Contre toute attente, le gouvernement fédéral nigérian a renoncé en septembre 2024 au séquestre d’environ 110 millions de dollars, appartenant à deux intermédiaires, bloqués en Suisse dans une affaire de corruption.
Par Ian Hamel, à Genève
La décision n’en a pas encore fini de surprendre : le 20 septembre 2024, sans explication, le gouvernement fédéral nigérian a informé le Ministère public de la Confédération (MPC) suisse de « sa renonciation au maintien des séquestres requis et précisé ne pas s’opposer à leur levée, telle que requise par les titulaires des différents comptes concernés ».

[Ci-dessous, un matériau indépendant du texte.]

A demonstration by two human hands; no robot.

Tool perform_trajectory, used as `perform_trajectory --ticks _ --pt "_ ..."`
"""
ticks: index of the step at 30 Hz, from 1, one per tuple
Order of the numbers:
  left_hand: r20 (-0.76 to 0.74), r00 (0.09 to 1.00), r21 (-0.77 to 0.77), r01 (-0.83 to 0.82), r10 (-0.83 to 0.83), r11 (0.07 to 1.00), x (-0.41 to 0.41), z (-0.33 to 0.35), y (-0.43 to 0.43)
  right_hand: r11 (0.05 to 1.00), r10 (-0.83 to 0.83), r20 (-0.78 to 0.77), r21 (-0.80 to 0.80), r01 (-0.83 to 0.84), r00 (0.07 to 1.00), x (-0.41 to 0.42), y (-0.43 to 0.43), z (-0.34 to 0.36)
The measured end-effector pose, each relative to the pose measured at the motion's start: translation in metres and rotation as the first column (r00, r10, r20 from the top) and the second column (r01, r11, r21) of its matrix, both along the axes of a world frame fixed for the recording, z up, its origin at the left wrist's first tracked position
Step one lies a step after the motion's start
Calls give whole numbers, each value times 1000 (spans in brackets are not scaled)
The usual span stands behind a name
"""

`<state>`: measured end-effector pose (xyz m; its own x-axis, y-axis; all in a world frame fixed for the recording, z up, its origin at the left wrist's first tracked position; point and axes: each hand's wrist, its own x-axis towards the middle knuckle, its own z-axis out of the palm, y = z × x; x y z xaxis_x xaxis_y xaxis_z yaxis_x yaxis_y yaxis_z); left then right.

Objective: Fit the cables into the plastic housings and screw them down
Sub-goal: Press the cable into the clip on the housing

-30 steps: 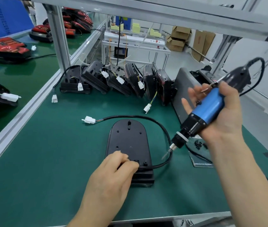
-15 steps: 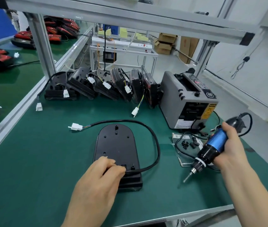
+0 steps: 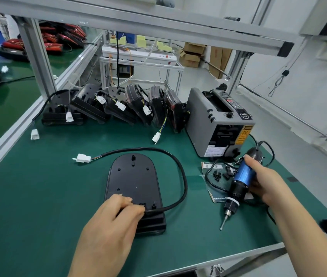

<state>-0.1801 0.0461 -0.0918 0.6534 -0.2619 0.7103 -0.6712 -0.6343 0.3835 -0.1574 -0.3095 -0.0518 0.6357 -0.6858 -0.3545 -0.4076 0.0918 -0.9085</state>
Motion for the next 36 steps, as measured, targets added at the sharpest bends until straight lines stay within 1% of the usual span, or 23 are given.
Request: perform_trajectory --ticks 3,5,10,13,16,20,21,22,23,24,25,26,27,28,30,33,36 --pt "-8 1000 4 0 1 1000 0 0 0 984 51 -95 -164 -66 994 0 -6 1" --pt "-2 1000 0 -4 4 1000 0 0 -1 967 60 -133 -238 -91 989 1 -10 2" --pt "10 1000 -17 10 -10 1000 0 -1 -1 946 95 -233 -282 -161 968 -1 -18 5" --pt "22 1000 -14 9 -9 1000 1 -2 0 930 81 -273 -326 -171 959 -4 -21 9" --pt "21 1000 -23 9 -9 1000 1 -3 0 886 50 -337 -420 -197 940 -5 -21 11" --pt "24 999 -40 26 -25 999 2 -3 0 826 23 -419 -504 -253 908 -8 -17 14" --pt "26 999 -44 34 -33 998 2 -3 0 795 5 -434 -545 -266 901 -9 -15 16" --pt "25 999 -45 40 -39 998 2 -3 0 746 -17 -429 -607 -274 903 -9 -14 19" --pt "25 999 -45 42 -41 998 2 -3 0 692 -23 -388 -671 -265 921 -8 -12 23" --pt "26 999 -45 42 -41 998 2 -3 0 657 1 -306 -717 -232 952 -6 -8 27" --pt "26 999 -45 42 -41 998 2 -3 1 659 51 -200 -729 -183 979 -2 -4 32" --pt "23 999 -45 41 -40 998 2 -4 0 708 108 -82 -693 -134 991 3 1 36" --pt "19 999 -45 38 -37 998 2 -4 0 774 156 13 -622 -115 988 10 7 39" --pt "17 999 -44 32 -31 999 2 -4 0 834 184 72 -539 -117 980 18 12 40" --pt "19 1000 -37 14 -13 999 2 -4 -1 915 181 123 -385 -121 976 35 19 39" --pt "17 1000 -49 21 -20 999 2 -4 -1 980 98 181 -187 -64 979 55 21 35" --pt "23 999 -51 27 -25 998 3 -5 -1 998 -10 199 -56 22 980 65 19 31"
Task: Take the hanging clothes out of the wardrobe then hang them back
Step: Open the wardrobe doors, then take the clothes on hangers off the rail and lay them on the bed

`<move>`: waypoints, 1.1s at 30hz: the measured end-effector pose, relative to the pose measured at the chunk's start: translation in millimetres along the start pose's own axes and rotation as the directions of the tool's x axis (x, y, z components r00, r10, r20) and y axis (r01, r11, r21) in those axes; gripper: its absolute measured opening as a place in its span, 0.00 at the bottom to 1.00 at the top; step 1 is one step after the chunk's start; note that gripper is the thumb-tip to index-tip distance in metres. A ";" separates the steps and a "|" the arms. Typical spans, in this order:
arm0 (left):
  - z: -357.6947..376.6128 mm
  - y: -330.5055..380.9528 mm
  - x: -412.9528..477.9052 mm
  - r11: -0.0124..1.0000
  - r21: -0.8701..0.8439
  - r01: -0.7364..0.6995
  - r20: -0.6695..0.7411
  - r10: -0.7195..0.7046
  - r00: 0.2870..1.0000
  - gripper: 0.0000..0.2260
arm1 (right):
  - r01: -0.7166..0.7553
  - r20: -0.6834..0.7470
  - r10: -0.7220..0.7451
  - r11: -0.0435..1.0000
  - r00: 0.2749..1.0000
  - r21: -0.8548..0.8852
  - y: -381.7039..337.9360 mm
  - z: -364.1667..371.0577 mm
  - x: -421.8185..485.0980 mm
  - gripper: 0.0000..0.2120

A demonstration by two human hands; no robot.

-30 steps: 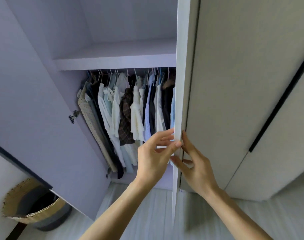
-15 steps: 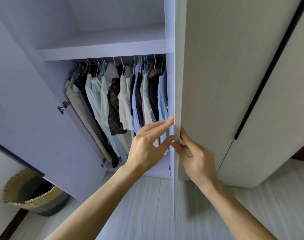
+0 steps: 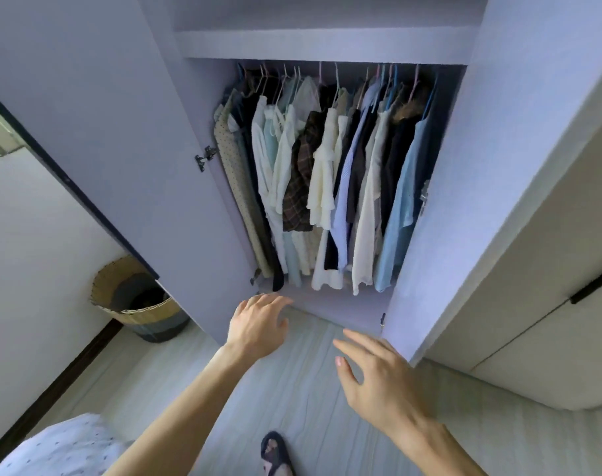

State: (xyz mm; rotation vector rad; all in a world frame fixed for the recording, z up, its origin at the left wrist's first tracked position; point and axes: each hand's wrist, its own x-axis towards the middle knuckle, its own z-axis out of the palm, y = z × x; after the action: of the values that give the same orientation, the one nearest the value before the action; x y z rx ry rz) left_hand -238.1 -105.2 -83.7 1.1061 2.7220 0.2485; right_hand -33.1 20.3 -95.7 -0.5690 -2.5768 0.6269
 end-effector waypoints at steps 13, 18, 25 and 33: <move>-74.0 -189.8 102.2 0.983 0.022 0.182 -0.127 -0.178 0.976 0.22 | 0.069 0.306 -0.017 0.984 0.952 -0.161 -100.6 104.2 222.9 0.25; -127.1 -232.2 160.0 0.987 -0.041 0.157 -0.198 -0.162 0.967 0.24 | 0.081 0.237 -0.028 0.973 0.971 -0.216 -127.7 109.3 316.6 0.23; -189.6 -246.7 242.6 0.986 -0.150 0.070 -0.296 -0.113 0.949 0.29 | 0.125 0.096 -0.098 0.933 0.990 -0.336 -142.1 80.0 442.6 0.26; -234.2 -247.3 366.3 0.965 -0.261 0.011 -0.267 -0.083 0.960 0.31 | 0.174 -0.175 -0.316 0.818 0.932 -0.548 -148.7 52.0 601.2 0.28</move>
State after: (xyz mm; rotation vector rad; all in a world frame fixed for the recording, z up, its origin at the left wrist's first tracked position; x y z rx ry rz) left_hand -717.2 -42.1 45.1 0.9952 2.8382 0.7799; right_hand -596.9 168.6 119.7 -0.4269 -2.4927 -0.2489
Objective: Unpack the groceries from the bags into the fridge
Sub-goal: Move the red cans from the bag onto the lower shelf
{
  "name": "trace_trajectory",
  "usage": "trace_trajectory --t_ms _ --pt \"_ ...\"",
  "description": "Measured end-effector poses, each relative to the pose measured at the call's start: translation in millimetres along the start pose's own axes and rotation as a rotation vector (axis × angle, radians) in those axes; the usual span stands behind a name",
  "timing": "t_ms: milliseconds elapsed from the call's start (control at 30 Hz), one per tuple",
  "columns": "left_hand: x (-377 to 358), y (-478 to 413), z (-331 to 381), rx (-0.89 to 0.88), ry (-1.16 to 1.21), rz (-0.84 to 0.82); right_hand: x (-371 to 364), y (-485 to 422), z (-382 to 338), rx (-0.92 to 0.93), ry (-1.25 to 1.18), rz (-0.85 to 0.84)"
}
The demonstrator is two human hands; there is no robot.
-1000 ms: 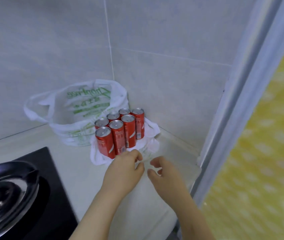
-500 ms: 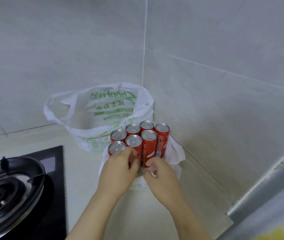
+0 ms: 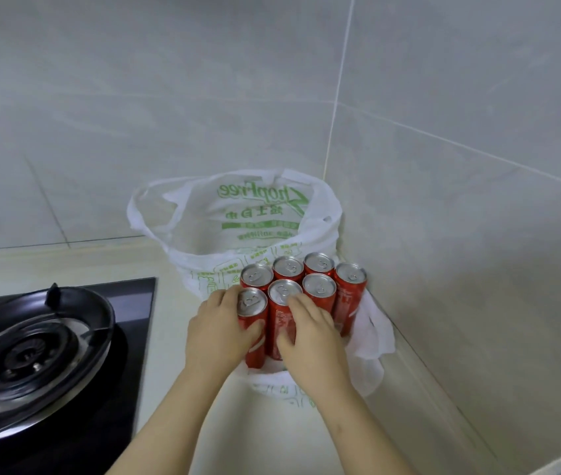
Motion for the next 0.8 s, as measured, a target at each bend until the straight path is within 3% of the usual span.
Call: trace_trajectory --t_ms 800 --pt "-10.8 -2.3 -11.2 0.007 0.164 -0.064 -16.3 4.9 19.2 -0.154 -0.192 0.076"
Point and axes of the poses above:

Tout commence en 2011 lorsque Shell et ENI signent un accord à 1,3 milliard de dollars avec le Nigeria pour exploiter un gisement pétrolier. Rapidement, le parquet de Milan ouvre une enquête, « soupçonnant qu’une grande partie de cet argent aurait servi à verser des pots-de-vin à des responsables nigérians et à des intermédiaires », raconte le site suisse Gotham City, qui suit l’actualité des affaires par les sources judiciaires. Parmi les personnes mises en cause, un Nigérian, Emeka Obi, et un Italien, Gianluca Di Nardo. A la demande du parquet de Milan, le MPC bloque 110 millions de dollars dans deux banques helvétiques, LGT Bank et J. Safra Sarasin en 2014.
Les deux intermédiaires sont d’abord condamnés en Italie à quatre ans de prison en 2018 pour « corruption internationale ». Mais en appel, faute de preuves suffisantes, ils sont acquittés en 2022. « Accusés d’avoir versé des pots-de-vin de 1 milliard de dollars pour l’acquisition du bloc offshore OPL 245, les pétroliers européens [Shell et ENI] viennent d’être définitivement relaxés par la justice italienne », écrivait le 19 juillet 2022 l’hebdomadaire panafricain Jeune Afrique.
Les deux intermédiaires « Emeka Obi et Gianluca Di Nardo peuvent donc théoriquement récupérer leurs économies “ dorénavant honnêtement gagnées“ en Suisse.
La main de la famille du président Tinubu
Seulement voilà, le Nigeria, qui a senti le vent tourner en Italie, dépose plusieurs demandes d’entraide auprès de la Confédération suisse à partir de 2019. Résultat, les 110 millions de dollars restent bloqués. Le Tribunal pénal fédéral rappelle qu’il s’agit d’une enquête ouverte pour « corruption » et « complot » au sens du droit nigérian. Il énumère la liste des demandes d’entraide envoyées en Suisse par le Nigeria : le 25 juillet 2019, le 27 février 2020, le 20 avril 2020, et le 22 octobre 2021. Apparemment, Abuja ne tenait pas alors du tout à ce que les deux intermédiaires récupèrent leurs sous.
Et pourtant, contre toute attente, le 20 septembre 2024, le Nigeria a dit renoncer au maintien des séquestres, sans donner d’explications. Le 28 octobre 2024, le Ministère public suisse ordonne la levée immédiate des séquestres, rendant ainsi les fonds aussitôt disponibles. Le 16 décembre 2024, le dossier était encore au Tribunal pénal fédéral. Comment donc expliquer cet étonnant revirement ?
Dans un article intitulé « Scandale pétrolier nigérian : la Suisse libère 110 millions de dollars », le site Gotham City n’hésite pas à écrire que cette abandon des poursuites par le Nigeria survient « quelques mois après l’arrivée au pouvoir du président Bola Tinubu ». Le site rappelle que le nouveau président élu du Nigeria a été accusé « d’enrichissement illicite lors de son long mandat de gouverneur de l’État de Lagos et lors de sa carrière d’homme d’affaires ». Il ajoute surtout, et ce n’est pas le moindre détail, la major italienne du pétrole ENI avait vendu sa filiale au Nigeria à la société nigériane Oando Energy Resources en août 2024 : « son président n’est autre que le petit-fils du président Tinubu ». Ceci explique donc cela.